-- EXTRACTED RECORDS follows --

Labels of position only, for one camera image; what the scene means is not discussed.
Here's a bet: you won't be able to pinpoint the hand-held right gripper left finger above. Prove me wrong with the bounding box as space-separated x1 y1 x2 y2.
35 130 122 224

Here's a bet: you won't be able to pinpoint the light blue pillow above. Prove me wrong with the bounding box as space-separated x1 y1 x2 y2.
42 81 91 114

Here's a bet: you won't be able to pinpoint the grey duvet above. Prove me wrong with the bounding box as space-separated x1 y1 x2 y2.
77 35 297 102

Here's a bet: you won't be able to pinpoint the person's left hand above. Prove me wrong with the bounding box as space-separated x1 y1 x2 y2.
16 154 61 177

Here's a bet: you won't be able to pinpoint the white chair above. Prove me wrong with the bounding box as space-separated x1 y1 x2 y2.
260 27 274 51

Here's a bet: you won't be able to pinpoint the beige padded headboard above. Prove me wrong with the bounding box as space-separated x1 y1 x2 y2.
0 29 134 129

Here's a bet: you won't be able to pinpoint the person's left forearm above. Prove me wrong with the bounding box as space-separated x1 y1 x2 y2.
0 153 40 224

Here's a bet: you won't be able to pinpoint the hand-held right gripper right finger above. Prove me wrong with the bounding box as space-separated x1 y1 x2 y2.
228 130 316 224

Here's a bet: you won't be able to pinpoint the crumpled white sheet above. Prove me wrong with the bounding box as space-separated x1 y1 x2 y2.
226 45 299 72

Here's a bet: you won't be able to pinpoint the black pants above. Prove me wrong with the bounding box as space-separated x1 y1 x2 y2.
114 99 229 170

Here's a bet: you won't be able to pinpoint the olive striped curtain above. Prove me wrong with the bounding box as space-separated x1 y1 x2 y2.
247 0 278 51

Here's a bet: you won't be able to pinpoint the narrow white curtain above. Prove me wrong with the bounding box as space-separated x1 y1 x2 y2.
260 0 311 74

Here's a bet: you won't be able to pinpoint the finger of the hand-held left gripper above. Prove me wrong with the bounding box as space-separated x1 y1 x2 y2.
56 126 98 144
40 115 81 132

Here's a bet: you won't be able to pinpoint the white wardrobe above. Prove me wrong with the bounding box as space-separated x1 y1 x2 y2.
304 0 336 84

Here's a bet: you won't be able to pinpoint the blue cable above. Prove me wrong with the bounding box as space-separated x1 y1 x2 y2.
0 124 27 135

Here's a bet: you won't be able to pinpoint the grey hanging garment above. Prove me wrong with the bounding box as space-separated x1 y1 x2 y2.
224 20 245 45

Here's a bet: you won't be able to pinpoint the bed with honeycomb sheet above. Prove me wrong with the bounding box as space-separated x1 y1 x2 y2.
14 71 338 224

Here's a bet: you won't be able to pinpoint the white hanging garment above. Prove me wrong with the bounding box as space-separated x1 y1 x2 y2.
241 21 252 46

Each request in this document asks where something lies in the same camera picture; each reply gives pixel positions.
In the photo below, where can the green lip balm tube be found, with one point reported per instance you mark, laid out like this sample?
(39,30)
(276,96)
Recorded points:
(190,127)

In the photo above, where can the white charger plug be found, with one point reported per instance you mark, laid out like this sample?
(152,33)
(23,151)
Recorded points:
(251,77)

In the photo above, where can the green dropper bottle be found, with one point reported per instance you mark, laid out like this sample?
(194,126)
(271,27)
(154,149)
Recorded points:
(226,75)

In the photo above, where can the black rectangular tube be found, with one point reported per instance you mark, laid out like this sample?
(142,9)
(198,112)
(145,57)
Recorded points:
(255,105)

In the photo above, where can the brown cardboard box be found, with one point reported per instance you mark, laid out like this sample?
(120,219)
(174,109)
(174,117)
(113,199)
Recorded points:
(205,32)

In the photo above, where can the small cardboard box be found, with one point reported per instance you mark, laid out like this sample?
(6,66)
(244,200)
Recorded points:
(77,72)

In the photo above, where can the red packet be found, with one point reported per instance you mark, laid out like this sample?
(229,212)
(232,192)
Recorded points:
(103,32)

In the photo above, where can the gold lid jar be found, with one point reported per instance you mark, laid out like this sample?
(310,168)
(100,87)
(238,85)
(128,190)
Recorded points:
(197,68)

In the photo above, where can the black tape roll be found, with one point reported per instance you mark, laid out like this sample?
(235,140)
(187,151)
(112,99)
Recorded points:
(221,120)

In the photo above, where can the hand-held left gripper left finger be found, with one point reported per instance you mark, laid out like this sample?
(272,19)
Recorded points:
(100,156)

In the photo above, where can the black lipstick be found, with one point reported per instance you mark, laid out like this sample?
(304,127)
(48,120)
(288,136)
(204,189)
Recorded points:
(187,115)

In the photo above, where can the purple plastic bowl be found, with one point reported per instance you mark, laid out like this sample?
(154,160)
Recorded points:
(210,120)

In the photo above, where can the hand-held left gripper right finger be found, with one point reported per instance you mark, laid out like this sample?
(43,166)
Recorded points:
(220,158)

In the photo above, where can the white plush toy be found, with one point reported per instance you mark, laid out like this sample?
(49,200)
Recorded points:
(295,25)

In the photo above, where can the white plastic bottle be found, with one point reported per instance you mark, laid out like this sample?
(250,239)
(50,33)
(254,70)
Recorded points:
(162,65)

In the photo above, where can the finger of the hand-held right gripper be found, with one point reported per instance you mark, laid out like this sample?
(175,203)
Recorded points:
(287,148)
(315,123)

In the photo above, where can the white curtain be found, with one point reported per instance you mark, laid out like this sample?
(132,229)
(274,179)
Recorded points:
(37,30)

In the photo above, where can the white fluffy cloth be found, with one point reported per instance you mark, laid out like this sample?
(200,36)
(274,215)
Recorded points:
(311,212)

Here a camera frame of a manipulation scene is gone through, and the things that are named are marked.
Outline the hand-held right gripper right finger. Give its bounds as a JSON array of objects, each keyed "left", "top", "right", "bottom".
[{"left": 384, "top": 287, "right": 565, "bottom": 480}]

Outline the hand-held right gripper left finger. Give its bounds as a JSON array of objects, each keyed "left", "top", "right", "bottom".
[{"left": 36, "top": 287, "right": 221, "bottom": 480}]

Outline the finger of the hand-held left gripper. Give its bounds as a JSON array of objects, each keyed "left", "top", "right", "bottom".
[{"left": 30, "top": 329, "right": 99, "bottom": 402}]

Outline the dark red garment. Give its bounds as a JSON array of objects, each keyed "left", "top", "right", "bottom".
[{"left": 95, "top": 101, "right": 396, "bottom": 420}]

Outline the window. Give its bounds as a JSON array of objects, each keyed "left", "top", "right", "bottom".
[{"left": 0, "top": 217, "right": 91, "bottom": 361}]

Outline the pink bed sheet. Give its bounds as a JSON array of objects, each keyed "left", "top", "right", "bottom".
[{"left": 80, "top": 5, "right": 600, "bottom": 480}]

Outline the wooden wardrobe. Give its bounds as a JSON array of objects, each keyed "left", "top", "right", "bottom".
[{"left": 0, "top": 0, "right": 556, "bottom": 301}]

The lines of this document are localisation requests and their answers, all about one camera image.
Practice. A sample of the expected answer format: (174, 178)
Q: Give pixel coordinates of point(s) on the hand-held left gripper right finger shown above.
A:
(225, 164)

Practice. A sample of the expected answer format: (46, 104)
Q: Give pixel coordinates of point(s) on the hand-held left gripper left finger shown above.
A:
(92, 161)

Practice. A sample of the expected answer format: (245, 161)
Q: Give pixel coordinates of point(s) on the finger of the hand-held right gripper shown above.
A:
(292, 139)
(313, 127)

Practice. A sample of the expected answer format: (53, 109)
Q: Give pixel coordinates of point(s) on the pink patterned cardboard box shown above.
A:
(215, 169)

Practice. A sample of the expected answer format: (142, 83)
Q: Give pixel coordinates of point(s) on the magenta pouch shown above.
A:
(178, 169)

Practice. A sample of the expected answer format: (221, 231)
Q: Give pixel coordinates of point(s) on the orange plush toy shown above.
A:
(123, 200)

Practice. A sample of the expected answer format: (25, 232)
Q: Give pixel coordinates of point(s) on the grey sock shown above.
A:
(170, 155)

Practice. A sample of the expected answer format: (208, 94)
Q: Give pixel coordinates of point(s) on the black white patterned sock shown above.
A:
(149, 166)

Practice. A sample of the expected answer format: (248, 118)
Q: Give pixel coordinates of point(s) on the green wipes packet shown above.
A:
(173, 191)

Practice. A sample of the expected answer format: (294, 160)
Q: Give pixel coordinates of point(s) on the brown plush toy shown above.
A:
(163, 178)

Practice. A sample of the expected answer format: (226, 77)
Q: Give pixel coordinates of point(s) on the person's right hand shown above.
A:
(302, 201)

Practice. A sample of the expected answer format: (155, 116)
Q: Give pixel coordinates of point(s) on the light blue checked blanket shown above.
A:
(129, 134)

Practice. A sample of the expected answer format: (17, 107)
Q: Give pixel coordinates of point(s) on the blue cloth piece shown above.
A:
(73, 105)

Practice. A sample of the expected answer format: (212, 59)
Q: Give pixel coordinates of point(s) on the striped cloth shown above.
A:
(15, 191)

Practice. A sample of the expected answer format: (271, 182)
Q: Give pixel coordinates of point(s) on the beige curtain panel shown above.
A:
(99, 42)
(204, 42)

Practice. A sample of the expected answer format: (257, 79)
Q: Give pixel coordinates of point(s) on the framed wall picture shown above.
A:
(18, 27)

-- EXTRACTED RECORDS concluded --

== PROBLEM STATEMENT ==
From the listing above, copy every line that includes the word "packet".

== OUTPUT FOR THIS TASK ==
In the photo above, where can the red packet be found, with one point reported per instance you mark, laid out like this sample?
Q: Give pixel coordinates of point(s) on the green wipes packet shown above.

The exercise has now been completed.